Exercise requirements. The expected output is a copy of every line in the records with the string "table".

═════ Supplied entries

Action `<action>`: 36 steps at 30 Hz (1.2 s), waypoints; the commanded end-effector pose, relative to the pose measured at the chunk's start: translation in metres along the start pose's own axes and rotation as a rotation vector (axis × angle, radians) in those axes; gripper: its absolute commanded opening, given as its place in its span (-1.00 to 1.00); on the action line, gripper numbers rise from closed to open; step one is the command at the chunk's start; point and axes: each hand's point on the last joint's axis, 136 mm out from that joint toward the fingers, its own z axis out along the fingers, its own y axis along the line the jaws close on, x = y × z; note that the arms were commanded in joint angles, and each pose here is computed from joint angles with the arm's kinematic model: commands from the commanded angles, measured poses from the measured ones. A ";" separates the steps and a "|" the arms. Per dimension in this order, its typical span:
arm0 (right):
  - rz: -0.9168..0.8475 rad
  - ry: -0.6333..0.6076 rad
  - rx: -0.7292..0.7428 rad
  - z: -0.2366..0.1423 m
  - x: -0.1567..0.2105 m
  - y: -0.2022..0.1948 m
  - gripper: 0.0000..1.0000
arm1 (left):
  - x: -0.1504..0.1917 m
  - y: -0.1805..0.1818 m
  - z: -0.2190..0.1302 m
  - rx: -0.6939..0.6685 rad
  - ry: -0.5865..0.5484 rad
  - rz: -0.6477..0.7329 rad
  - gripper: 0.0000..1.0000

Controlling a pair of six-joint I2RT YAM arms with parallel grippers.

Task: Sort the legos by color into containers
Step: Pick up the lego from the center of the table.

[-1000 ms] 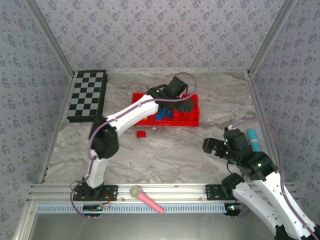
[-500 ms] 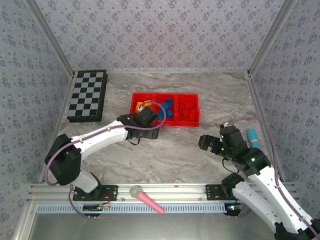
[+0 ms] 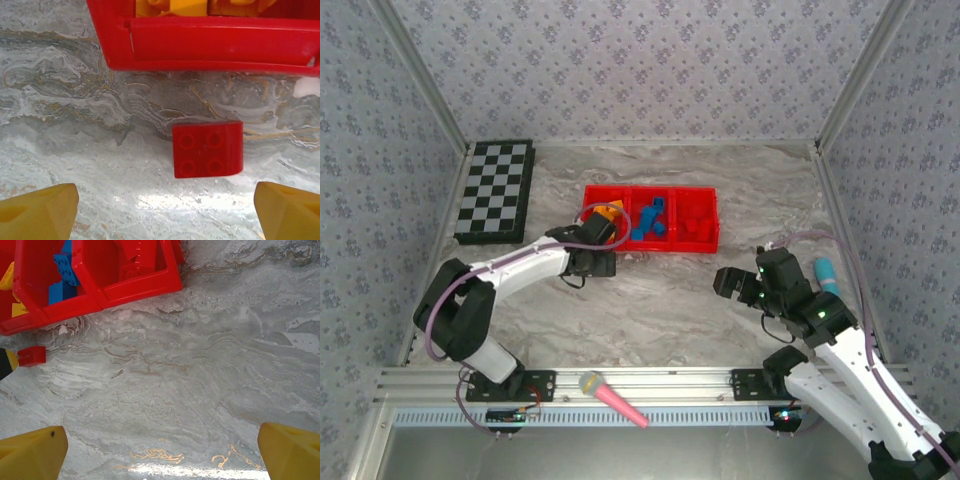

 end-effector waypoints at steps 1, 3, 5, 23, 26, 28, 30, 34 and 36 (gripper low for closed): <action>0.006 -0.001 -0.012 0.001 -0.001 0.004 0.99 | 0.000 -0.006 0.011 0.015 0.031 -0.039 0.75; 0.005 0.002 -0.009 0.002 0.000 0.003 0.99 | 0.000 -0.010 0.018 0.022 0.049 -0.048 0.73; 0.002 0.006 -0.009 0.002 0.001 0.003 0.99 | 0.001 -0.014 0.024 0.028 0.062 -0.054 0.71; 0.000 0.018 0.007 0.001 0.006 -0.003 0.99 | 0.000 -0.022 0.059 0.037 0.136 -0.091 0.24; -0.001 0.017 0.006 0.000 0.005 -0.002 0.99 | 0.001 -0.024 0.063 0.045 0.146 -0.085 0.02; 0.000 0.016 0.006 -0.001 0.005 -0.002 0.99 | 0.003 -0.026 0.063 0.059 0.148 -0.081 -0.17; -0.005 0.011 0.002 -0.001 0.003 -0.001 0.99 | 0.003 -0.027 0.062 0.072 0.141 -0.084 -0.26; -0.006 0.012 0.007 -0.001 0.004 -0.002 0.99 | 0.000 -0.025 0.052 0.086 0.116 -0.088 -0.38; -0.006 0.010 0.006 -0.002 0.003 -0.002 0.99 | -0.002 -0.024 0.043 0.098 0.095 -0.090 -0.42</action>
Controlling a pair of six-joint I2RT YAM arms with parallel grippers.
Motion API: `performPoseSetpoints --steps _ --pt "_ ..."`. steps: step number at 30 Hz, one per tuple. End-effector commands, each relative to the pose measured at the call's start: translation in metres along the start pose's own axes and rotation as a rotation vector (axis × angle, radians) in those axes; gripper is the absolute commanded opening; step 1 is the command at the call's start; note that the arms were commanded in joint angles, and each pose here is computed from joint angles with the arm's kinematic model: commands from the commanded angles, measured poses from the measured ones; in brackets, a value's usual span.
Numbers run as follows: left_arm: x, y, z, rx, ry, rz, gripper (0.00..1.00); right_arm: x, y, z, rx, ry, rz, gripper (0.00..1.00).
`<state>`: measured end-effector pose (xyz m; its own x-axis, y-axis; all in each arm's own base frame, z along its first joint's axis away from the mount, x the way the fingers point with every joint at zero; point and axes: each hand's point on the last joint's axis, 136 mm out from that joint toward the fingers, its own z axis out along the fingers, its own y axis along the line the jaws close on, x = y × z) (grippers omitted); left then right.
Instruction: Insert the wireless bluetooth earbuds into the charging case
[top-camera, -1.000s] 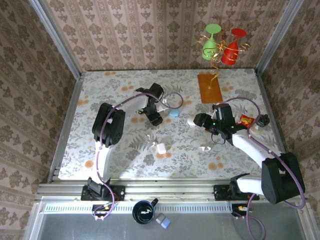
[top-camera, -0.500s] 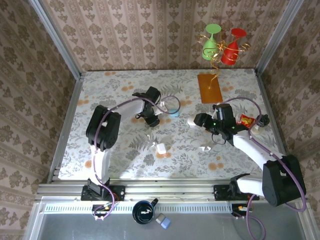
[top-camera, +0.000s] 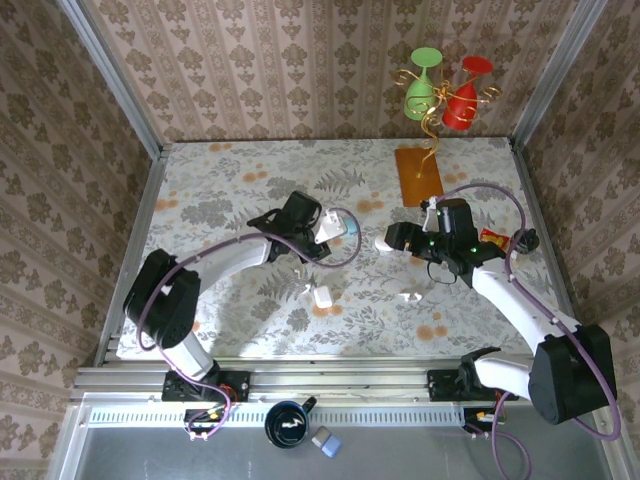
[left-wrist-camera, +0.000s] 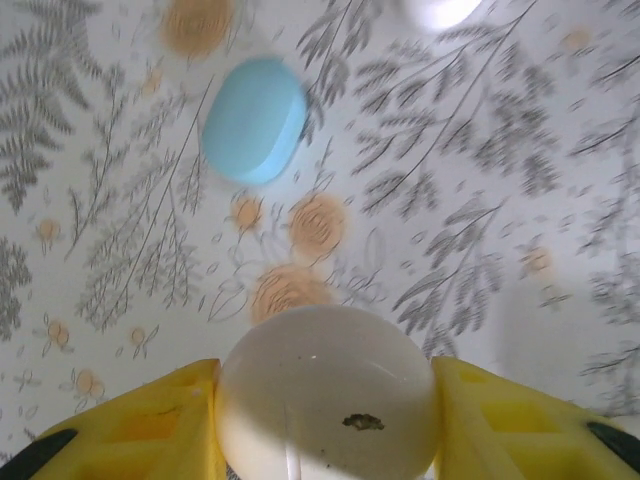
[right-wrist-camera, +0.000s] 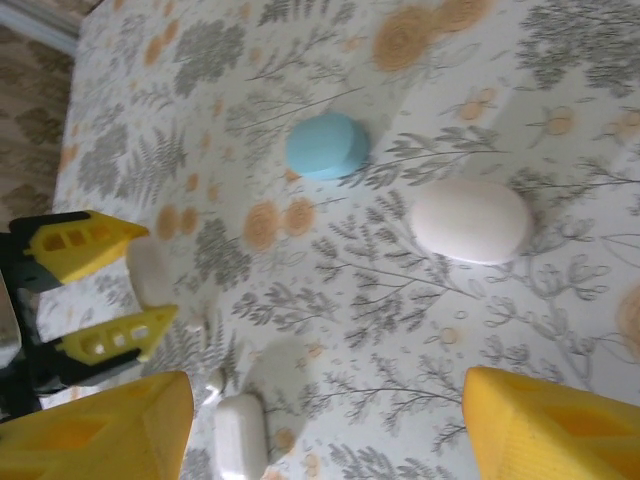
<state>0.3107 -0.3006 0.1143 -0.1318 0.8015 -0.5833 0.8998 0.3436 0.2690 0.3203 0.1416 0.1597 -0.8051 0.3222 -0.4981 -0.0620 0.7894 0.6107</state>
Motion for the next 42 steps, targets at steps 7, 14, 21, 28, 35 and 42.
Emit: performPoseSetpoints --steps 7,14,21,28,35,42 --pt "-0.046 -0.052 -0.041 0.104 -0.289 0.147 0.40 0.019 0.049 0.008 -0.236 0.185 -0.018 0.69" --pt "-0.054 -0.070 -0.041 0.126 -0.333 0.206 0.40 0.033 0.078 0.019 -0.290 0.262 -0.090 0.68" --pt "-0.060 -0.073 -0.045 0.120 -0.361 0.220 0.40 0.050 0.087 0.043 -0.275 0.342 -0.089 0.65" --pt "-0.058 -0.071 -0.044 0.104 -0.348 0.214 0.40 0.059 0.087 0.055 -0.283 0.388 -0.074 0.54" --pt "-0.055 -0.069 -0.043 0.091 -0.338 0.201 0.40 0.062 0.087 0.060 -0.297 0.404 -0.057 0.31" --pt "-0.056 -0.063 -0.042 0.069 -0.339 0.155 0.47 0.055 0.093 0.056 -0.334 0.360 -0.081 0.14"
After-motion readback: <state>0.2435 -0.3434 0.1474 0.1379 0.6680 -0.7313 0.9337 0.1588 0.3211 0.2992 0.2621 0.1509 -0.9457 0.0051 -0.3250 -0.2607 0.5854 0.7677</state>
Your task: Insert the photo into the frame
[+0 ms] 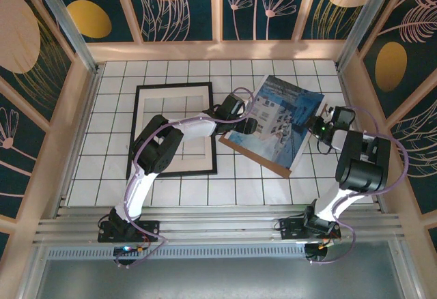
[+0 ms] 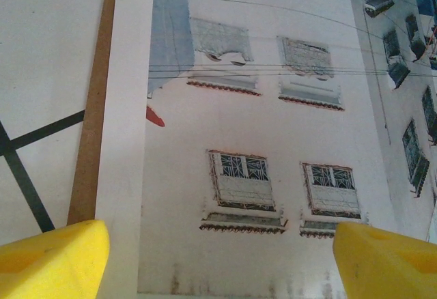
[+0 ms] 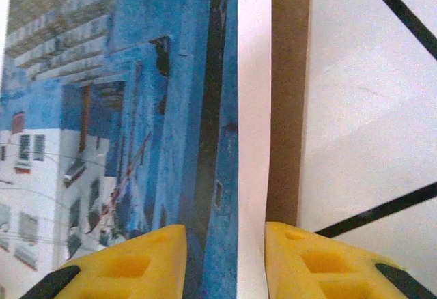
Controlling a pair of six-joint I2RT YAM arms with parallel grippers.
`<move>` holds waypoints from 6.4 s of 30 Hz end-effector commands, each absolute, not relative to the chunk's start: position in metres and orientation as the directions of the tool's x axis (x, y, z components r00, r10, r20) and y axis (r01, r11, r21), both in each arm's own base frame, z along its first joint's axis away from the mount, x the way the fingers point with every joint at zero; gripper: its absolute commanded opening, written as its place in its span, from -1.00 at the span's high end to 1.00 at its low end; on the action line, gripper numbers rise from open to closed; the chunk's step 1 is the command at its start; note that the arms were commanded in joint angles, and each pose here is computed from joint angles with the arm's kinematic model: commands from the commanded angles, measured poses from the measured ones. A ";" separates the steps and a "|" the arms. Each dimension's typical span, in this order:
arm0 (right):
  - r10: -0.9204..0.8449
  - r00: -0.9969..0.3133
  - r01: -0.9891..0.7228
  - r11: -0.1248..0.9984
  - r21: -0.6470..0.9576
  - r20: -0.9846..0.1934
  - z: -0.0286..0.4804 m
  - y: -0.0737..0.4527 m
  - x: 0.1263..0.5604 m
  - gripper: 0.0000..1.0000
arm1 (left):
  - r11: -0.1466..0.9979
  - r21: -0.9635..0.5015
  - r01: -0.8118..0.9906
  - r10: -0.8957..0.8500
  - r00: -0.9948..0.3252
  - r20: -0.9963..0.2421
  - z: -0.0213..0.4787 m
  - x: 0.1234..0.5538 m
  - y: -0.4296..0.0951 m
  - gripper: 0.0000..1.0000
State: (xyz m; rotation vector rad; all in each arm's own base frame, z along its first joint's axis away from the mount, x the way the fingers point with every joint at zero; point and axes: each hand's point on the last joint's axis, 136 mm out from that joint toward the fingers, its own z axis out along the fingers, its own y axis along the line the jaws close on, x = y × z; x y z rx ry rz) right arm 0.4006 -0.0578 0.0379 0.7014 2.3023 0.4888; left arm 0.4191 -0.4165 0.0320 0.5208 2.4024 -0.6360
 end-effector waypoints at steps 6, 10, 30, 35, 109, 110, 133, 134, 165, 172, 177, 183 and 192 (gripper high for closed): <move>0.591 -0.668 0.377 0.793 0.478 -0.453 0.025 -0.063 0.409 0.64 | 0.796 -0.333 0.506 0.269 -0.788 -0.554 0.020 0.397 -0.417 -0.71; 0.583 -0.665 0.369 0.799 0.474 -0.466 0.029 -0.064 0.409 0.84 | 0.796 -0.330 0.508 0.271 -0.786 -0.556 0.022 0.397 -0.417 -0.71; 0.667 -0.625 0.252 0.665 0.704 -0.407 0.110 -0.009 0.386 1.00 | 0.770 -0.344 0.537 0.157 -0.683 -0.713 0.130 0.394 -0.416 -0.75; 0.692 -0.593 0.239 0.639 0.731 -0.412 0.141 0.010 0.384 1.00 | 0.751 -0.289 0.594 0.192 -0.615 -0.764 0.164 0.367 -0.433 -0.80; 0.616 -0.264 -0.107 0.746 0.657 -0.742 0.402 0.023 0.374 -0.54 | 0.488 -0.785 0.382 -0.307 -0.766 -0.565 0.301 0.345 -0.267 1.00; 0.620 -0.280 -0.103 0.740 0.665 -0.733 0.394 0.025 0.377 -0.54 | 0.485 -0.806 0.338 -0.331 -0.783 -0.527 0.287 0.346 -0.256 1.00; 0.604 -0.522 -0.040 0.687 0.725 -0.602 0.264 0.067 0.418 -0.52 | 0.889 -0.441 -0.125 -0.351 -0.803 -0.481 0.081 0.347 -0.102 1.00; 0.592 -0.531 -0.042 0.696 0.717 -0.606 0.260 0.070 0.419 -0.52 | 0.904 -0.405 -0.140 -0.344 -0.800 -0.491 0.079 0.347 -0.094 1.00; 0.277 -0.701 -0.189 0.816 0.546 -0.657 0.167 0.163 0.424 -0.54 | 0.967 -0.003 -0.253 -0.220 -0.835 -0.504 0.069 0.351 -0.033 1.00; 0.278 -0.707 -0.183 0.816 0.548 -0.651 0.164 0.163 0.425 -0.54 | 0.961 0.088 -0.263 -0.188 -0.850 -0.493 0.067 0.348 -0.019 1.00; 0.280 -0.710 -0.181 0.814 0.553 -0.646 0.164 0.164 0.425 -0.53 | 0.951 0.153 -0.270 -0.163 -0.855 -0.492 0.072 0.348 -0.010 1.00; 0.284 -0.715 -0.177 0.811 0.558 -0.639 0.163 0.165 0.425 -0.53 | 0.951 0.163 -0.263 -0.155 -0.861 -0.485 0.072 0.351 -0.010 1.00; 0.284 -0.718 -0.172 0.812 0.557 -0.636 0.161 0.165 0.425 -0.53 | 0.964 0.107 -0.242 -0.167 -0.870 -0.463 0.068 0.352 -0.021 1.00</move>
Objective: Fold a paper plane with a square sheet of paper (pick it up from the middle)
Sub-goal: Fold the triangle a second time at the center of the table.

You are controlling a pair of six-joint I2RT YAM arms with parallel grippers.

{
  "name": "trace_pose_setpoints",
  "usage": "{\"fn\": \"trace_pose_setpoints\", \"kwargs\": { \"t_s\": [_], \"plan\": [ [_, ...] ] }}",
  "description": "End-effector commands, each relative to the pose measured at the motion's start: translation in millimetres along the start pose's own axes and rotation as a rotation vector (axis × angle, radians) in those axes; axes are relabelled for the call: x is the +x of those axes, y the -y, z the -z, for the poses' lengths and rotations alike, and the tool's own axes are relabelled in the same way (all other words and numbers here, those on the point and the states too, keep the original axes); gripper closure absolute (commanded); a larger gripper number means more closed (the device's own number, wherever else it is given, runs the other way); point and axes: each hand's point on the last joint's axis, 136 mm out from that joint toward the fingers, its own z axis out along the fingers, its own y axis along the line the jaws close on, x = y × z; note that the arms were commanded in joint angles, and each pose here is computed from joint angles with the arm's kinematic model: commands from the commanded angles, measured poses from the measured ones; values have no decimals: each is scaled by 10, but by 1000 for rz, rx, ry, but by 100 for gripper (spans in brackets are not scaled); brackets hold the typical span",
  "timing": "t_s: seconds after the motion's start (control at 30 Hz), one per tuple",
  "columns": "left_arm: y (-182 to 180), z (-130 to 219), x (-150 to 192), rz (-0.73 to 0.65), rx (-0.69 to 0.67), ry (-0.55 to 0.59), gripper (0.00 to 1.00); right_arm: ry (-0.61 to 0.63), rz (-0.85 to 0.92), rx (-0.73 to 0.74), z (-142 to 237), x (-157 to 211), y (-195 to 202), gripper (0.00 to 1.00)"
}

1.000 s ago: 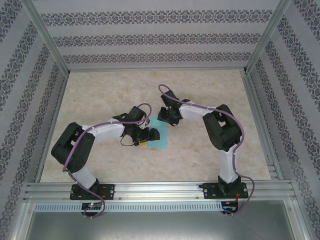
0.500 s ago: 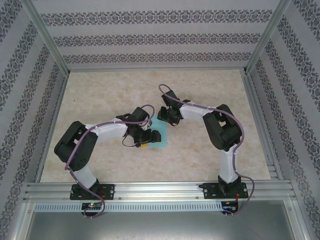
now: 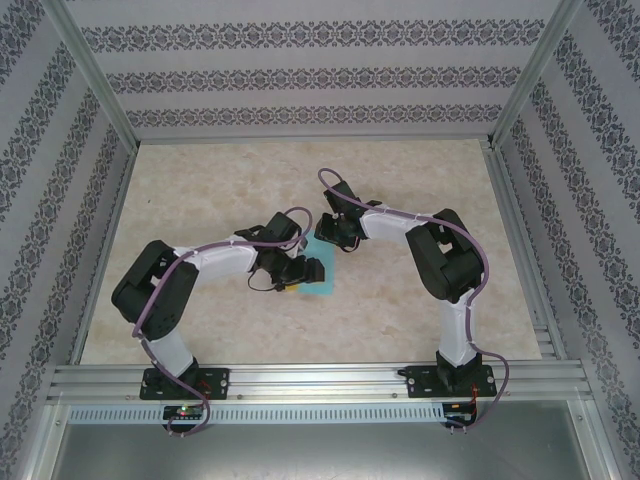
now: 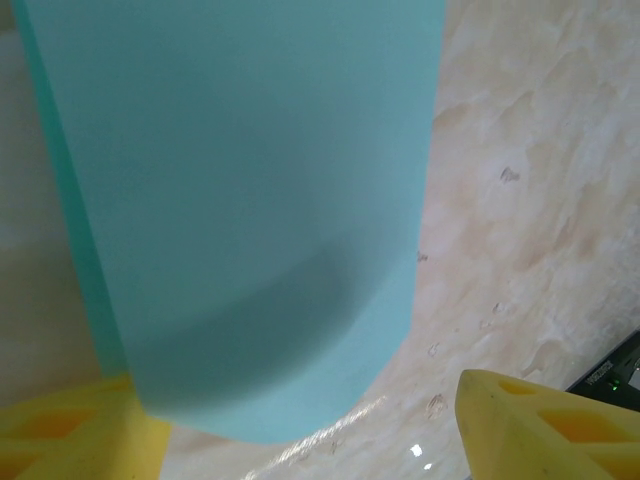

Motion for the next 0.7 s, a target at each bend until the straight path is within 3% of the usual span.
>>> {"fn": "trace_pose_setpoints", "kwargs": {
  "t_s": [0.0,0.67],
  "plan": [
    [171,-24,-217,-115,29,61,28,-135,-38,139,-275,450,520,66],
    [133,15,-411,-261,10,147,24,-155,-34,103,-312,510,479,66]
  ]
}}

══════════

Exercise solution.
Step: Pick up the lego from the center of the table.
Sub-goal: Fold the triangle a second time at the center of the table.

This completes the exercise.